Matrix Methods in Data Mining and Pattern Recognition Related Books

Matrix Methods in Data Mining and Pattern Recognition
Language: en
Pages: 226
Authors: Lars Elden
Categories: Computers
Type: BOOK - Published: 2007-07-12 - Publisher: SIAM

DOWNLOAD EBOOK

Several very powerful numerical linear algebra techniques are available for solving problems in data mining and pattern recognition.
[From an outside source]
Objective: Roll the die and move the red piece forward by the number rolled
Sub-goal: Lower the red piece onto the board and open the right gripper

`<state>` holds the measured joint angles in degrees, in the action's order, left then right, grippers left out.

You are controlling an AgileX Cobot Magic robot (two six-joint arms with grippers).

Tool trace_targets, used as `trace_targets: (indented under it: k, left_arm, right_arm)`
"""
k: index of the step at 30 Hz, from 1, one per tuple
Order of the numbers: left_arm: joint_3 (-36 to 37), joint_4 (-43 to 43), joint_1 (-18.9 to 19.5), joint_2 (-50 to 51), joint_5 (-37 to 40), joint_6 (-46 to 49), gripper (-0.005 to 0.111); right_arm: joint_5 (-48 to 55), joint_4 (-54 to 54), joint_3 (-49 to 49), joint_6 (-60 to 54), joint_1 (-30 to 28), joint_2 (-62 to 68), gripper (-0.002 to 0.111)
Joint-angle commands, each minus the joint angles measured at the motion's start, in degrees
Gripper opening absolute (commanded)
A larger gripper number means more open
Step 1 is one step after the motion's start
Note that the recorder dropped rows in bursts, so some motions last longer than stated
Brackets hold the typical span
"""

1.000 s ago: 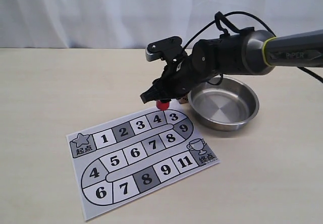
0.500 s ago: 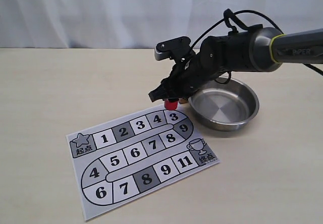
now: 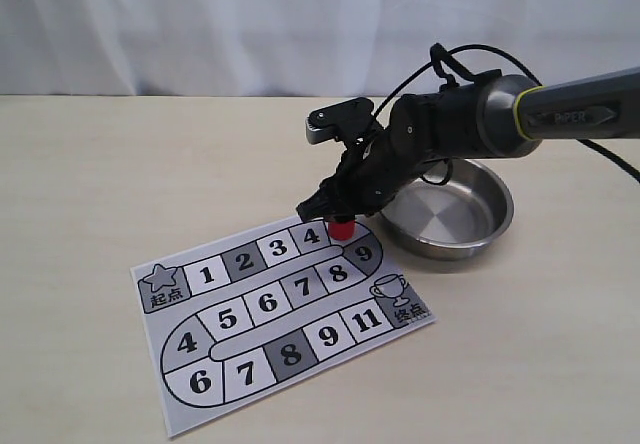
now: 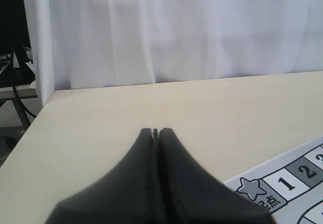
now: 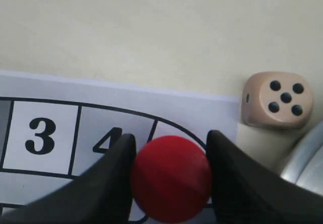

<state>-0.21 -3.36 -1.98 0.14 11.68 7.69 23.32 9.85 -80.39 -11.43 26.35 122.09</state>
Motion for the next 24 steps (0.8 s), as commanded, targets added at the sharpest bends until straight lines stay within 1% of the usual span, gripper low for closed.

This application-oriented b
Matrix Methods in Data Mining and Pattern Recognition
Language: en
Pages: 234
Authors: Lars Elden
Categories: Computers
Type: BOOK - Published: 2007-01-01 - Publisher: SIAM

DOWNLOAD EBOOK

This application-oriented book describes how modern matrix methods can be used to solve problems in data mining and pattern recognition, gives an introduction t
Matrix Methods in Data Mining and Pattern Recognition, Second Edition
Language: en
Pages: 244
Authors: Lars Elden
Categories: Mathematics
Type: BOOK - Published: 2019-08-30 - Publisher: SIAM

DOWNLOAD EBOOK

This thoroughly revised second edition provides an updated treatment of numerical linear algebra techniques for solving problems in data mining and pattern reco
Understanding Complex Datasets
Language: en
Pages: 268
Authors: David Skillicorn
Categories: Computers
Type: BOOK - Published: 2007-05-17 - Publisher: CRC Press

DOWNLOAD EBOOK

Making obscure knowledge about matrix decompositions widely available, Understanding Complex Datasets: Data Mining with Matrix Decompositions discusses the most
Introduction to Matrix Analytic Methods in Stochastic Modeling
Language: en
Pages: 331
Authors: G. Latouche
Categories: Mathematics
Type: BOOK - Published: 1999-01-01 - Publisher: SIAM

DOWNLOAD EBOOK

Presents the basic mathematical ideas and algorithms of the matrix analytic theory in a readable, up-to-date, and comprehensive manner.